I've owned and climbed in both Spantiks and 6000.  I would be climbing in the 6000 now if they were offered in true half size. (ya, dream on there)  I just had to make the decision again while replacing boots this fall.  When you have to decide between a bigger shell size (which is significantly larger) instead of a true half size I went back to the Spantik knowing I would have to dick around with the fit again in a smaller shell.  But for me dbls are difficult enough to climb hard technical ground in.   Making an big boot even bigger with a less than perfect fit is no help at all.
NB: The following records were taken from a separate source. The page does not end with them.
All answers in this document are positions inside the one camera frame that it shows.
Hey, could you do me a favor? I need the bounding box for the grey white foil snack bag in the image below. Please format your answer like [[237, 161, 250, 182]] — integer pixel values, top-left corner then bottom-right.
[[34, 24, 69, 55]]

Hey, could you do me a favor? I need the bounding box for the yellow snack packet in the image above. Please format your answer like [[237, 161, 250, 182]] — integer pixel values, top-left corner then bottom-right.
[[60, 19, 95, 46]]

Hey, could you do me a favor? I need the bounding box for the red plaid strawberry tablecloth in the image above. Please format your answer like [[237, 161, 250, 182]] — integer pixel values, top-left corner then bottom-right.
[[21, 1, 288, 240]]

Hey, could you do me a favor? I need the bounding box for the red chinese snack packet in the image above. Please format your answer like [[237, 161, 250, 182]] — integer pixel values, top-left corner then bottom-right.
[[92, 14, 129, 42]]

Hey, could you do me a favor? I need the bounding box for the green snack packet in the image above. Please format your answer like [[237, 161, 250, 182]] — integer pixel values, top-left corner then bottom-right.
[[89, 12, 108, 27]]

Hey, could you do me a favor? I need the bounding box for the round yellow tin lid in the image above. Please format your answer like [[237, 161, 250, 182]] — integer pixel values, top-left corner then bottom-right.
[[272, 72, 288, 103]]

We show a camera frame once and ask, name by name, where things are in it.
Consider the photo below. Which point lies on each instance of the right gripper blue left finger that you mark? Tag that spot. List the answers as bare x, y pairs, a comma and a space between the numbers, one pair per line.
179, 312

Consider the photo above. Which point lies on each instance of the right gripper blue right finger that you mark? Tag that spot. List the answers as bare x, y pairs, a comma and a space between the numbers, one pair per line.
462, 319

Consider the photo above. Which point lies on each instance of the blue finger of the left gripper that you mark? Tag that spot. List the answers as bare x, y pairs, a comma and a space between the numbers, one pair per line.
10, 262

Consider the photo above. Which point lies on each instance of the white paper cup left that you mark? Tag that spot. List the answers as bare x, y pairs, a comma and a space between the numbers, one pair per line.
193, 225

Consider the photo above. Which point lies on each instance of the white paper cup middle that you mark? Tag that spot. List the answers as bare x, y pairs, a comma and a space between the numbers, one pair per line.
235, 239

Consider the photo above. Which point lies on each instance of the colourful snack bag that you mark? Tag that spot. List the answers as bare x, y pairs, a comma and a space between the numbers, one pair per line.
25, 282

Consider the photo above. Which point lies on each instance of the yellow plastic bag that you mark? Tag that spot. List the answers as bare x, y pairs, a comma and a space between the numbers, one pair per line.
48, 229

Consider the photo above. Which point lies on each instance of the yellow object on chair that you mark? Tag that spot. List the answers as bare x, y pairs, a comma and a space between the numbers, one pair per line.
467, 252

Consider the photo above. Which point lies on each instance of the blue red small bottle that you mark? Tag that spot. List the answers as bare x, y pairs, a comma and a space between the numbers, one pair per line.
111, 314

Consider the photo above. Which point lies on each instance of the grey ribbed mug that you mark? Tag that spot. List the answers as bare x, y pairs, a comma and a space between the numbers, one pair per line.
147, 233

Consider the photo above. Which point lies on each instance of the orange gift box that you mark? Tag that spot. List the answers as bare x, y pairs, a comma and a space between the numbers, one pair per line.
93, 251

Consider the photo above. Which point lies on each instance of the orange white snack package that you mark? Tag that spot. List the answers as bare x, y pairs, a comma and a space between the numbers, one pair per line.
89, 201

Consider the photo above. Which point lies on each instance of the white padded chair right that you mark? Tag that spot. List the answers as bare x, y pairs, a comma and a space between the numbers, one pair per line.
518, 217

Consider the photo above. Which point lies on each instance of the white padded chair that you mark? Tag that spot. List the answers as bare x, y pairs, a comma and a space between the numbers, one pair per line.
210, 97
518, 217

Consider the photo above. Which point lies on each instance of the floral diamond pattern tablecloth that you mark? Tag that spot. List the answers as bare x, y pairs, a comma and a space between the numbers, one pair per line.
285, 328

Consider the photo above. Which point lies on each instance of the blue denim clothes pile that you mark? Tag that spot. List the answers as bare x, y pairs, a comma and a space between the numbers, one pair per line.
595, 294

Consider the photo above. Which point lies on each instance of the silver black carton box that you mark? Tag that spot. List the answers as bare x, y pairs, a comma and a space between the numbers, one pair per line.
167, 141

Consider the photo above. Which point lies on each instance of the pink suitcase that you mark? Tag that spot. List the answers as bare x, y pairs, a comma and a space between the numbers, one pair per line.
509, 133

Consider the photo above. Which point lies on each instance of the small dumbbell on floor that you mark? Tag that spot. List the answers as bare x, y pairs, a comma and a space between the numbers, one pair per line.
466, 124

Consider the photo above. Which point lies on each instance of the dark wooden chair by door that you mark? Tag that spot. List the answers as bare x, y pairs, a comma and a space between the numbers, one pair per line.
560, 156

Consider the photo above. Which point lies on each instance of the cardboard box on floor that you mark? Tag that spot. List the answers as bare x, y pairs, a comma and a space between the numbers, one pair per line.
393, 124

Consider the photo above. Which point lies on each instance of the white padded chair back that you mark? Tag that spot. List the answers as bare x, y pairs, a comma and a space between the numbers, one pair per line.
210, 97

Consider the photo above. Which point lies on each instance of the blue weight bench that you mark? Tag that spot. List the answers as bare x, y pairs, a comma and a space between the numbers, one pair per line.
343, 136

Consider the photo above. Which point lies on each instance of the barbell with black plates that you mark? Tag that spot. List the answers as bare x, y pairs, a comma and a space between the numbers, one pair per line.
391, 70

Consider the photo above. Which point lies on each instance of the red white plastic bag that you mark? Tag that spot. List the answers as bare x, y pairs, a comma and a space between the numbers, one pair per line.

Given the added weight of a size 46 6000 and dropping weight by using the Baruntse inner in a 45 Spantik,  the weight seemed a wash to me.  Advantage to a proper fit or at least the best fit (making them easier to climb in) on the Spantik.

Plus I like the fact I have a more durable, warmer and easier to use inner boot with the addition of the Baruntse liner inside the Spantik.  Not happy about the 1/2# in gained weight over the 6000.  It wasn't an easy decision to come to on my part.  I settled for the best fit, for my crampons and my feet.

If there are any other worth while comments or reviews on either of these two boots I haven't seen them.  If you know of any please forward them will you and I'll add links?

All these boots are expensive and generally a major expense if your winter climbing demands them.  It is frustrating to me as a consumer to not be able to find more info on them.

Part 4 is on the the Oly Mons coming shortly. 

Friday, January 29, 2010

2010 Scarpa Phantom Alpine Boots

Check out the complete reviews of both the Phantom Guide and Phantom 6000 posted on the blog in April '10 (Guide) August '10 (6000).

April 2010 update.....late this month before we'll see the Phantom Guide...late August before we'll see the 6000.

http://coldthistle.blogspot.com/2010/04/scarpa-phantom-guide-vs-la-sportiva.html

Last issue of R&I has a good write up by DR on the new Scarpa single boot, Phantom Guide. They look and feel even better in person. The newest Phantom 6000 dbl isn't on the web page last I checked. So thought some might want to see it as well.

The two boots in the new Phantom series so far are REALLY low profile and lwt boots. Hopefully I'll be using a pair of the dbls shortly and can give more feedback and a detailed review and comparison to my Sportiva Baruntse (incredible boot btw) and the Spantik.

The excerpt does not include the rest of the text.